As previously suggested

...nothing doing.

I think I said this yesterday. it feels very much like His Nobs got all ready to roll, then decided to just sit back and do nothing for a while.

Whereas I did feel I had a sense of what was going on, I now feel like i'm trying to sense a whole lot of nothing. I hesitate to make broad sweeping statements based on my "intuition" but it just doesn't feel like anything's doing.

I haven't said anything about the continuing horror of the fetid heart at the centre of "new labour" ie: the philosophy personified by Tony Blair, ultimately about to be sent crashing down by the same (popularity now at an all time low, how intriguing that it should be at the same time that Bush is is dire straits in the US, and how distressing that the similarities between the two leaders should be overshadowing their differences) . The inevitability of it doesn't make it any less depressing. How can any party seting out to court business not become embroiled in a sickening world of backslapping, lying, cheating, cronyism and a rejection of all the values that one would have joined the Labour Party in the first place to believe in. Actually, I wonder about that one with many of these professional politicians.

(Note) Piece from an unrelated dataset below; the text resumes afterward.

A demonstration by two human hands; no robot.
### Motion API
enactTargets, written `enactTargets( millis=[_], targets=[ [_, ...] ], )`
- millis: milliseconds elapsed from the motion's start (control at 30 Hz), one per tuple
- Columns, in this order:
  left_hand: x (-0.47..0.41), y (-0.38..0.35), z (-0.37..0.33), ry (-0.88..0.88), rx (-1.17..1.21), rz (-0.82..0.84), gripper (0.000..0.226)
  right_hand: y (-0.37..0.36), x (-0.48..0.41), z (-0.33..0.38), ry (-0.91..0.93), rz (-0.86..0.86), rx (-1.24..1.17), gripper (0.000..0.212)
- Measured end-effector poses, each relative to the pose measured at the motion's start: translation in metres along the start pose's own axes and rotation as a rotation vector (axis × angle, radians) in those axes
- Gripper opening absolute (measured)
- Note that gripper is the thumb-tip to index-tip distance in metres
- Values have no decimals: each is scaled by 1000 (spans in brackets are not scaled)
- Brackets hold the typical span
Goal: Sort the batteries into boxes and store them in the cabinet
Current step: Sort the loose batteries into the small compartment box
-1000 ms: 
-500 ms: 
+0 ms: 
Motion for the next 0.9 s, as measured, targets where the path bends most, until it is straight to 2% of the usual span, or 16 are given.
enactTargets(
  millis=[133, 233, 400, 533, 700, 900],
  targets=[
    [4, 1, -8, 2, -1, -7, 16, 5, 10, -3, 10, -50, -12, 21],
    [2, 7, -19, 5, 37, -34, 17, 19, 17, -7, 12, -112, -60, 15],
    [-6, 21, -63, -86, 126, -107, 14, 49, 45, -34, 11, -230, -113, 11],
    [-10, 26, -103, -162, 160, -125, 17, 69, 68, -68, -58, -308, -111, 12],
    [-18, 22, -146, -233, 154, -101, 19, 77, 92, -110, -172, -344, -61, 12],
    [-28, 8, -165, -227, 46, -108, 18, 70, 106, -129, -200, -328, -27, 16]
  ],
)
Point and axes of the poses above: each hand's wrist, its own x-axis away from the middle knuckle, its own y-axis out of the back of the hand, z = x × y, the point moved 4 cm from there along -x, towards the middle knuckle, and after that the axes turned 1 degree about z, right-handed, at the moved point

Meanwhile the Defence Secretary, John Reid stands in the middle of Iraq, ripping itself to pieces, and says "There is no civil war".

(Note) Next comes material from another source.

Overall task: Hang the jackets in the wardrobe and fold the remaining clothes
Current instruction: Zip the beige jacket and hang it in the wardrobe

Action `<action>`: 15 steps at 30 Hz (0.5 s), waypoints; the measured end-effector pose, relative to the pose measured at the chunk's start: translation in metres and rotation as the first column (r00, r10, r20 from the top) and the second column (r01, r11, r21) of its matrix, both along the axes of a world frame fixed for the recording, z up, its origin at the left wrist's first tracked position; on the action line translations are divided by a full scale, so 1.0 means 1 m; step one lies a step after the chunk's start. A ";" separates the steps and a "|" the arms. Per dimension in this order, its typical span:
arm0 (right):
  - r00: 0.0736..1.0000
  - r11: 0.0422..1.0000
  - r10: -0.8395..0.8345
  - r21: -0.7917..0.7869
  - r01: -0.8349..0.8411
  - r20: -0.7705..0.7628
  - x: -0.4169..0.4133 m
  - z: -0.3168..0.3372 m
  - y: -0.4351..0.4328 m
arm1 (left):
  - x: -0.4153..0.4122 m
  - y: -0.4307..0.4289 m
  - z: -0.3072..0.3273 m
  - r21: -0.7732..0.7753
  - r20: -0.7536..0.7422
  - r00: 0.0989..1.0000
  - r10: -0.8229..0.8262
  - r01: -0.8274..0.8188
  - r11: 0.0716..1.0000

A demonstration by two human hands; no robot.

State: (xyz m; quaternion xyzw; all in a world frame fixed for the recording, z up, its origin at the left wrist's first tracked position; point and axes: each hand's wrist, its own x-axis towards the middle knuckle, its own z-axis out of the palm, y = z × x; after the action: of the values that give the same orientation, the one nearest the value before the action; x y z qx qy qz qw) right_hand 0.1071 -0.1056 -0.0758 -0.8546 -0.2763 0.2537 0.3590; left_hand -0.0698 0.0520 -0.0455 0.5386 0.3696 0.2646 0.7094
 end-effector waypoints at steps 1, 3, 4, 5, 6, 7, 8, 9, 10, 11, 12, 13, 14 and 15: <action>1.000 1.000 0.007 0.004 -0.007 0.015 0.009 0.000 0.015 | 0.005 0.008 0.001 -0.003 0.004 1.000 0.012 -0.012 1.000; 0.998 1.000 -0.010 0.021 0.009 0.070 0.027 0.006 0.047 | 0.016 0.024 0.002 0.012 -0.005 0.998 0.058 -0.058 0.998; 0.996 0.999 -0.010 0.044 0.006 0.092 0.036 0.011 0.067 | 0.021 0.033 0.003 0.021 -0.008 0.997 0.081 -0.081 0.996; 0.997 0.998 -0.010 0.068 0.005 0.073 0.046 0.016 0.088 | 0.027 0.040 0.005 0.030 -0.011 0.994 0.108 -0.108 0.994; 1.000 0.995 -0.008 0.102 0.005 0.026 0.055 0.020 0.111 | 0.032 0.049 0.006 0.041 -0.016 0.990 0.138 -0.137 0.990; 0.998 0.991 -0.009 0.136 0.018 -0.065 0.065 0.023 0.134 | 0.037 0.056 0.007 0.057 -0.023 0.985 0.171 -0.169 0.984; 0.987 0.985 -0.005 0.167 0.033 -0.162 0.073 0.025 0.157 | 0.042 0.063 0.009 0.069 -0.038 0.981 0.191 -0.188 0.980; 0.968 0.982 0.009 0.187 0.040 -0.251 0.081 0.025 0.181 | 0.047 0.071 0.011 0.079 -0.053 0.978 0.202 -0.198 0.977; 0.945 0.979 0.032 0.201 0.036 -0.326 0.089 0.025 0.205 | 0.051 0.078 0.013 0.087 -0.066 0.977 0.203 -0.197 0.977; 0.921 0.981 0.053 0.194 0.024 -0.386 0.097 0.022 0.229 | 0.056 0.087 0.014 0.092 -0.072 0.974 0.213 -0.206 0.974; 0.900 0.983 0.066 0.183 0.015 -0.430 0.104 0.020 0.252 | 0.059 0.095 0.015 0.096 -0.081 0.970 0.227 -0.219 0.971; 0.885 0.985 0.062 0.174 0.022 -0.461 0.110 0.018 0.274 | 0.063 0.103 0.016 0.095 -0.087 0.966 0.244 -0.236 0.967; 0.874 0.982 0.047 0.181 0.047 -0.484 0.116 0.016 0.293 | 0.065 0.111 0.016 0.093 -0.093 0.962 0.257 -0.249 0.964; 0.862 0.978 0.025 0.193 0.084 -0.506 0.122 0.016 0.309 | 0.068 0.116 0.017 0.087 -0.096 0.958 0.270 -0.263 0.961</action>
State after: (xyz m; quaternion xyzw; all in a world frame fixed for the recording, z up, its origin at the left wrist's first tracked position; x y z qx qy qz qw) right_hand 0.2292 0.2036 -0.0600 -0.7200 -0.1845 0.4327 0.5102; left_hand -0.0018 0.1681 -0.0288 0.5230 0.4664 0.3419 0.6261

Sometimes you feel like personally apologising to anyone you ever promoted the Labour Party to in the past. I'm a socialist, ultimately (with various Green and Economics based qualifications). Yet that word seems to be as alien to modern politics as the word Communist. Socialism is not an anachronism. I agree with Peter Tatchell, who was on "Any questions" t'other day. There are millions of natural Labour voters out there in the UK, and they have all been steadily alienated by Blair's philosophies, and those of his acolytes. There is no longer a political party in this country that is the natural home to working people of a non-reactionary bent. Doesn't this alienation increase the possibility of a surge in the right wing?

And this is the same Labour govt who have made many, many small gains which have helped this country to become more liberal, more sympathetic, a more decent place for women to have children in...

It's extremely difficult to wrench oneself away from them entirely. But what can one do: look away, swallowing the rising bile, gagging and holding one's nose, somehow lying to oneself that there is still a fundamental decency in the Party. I fail to see any in the parliamentary party any more.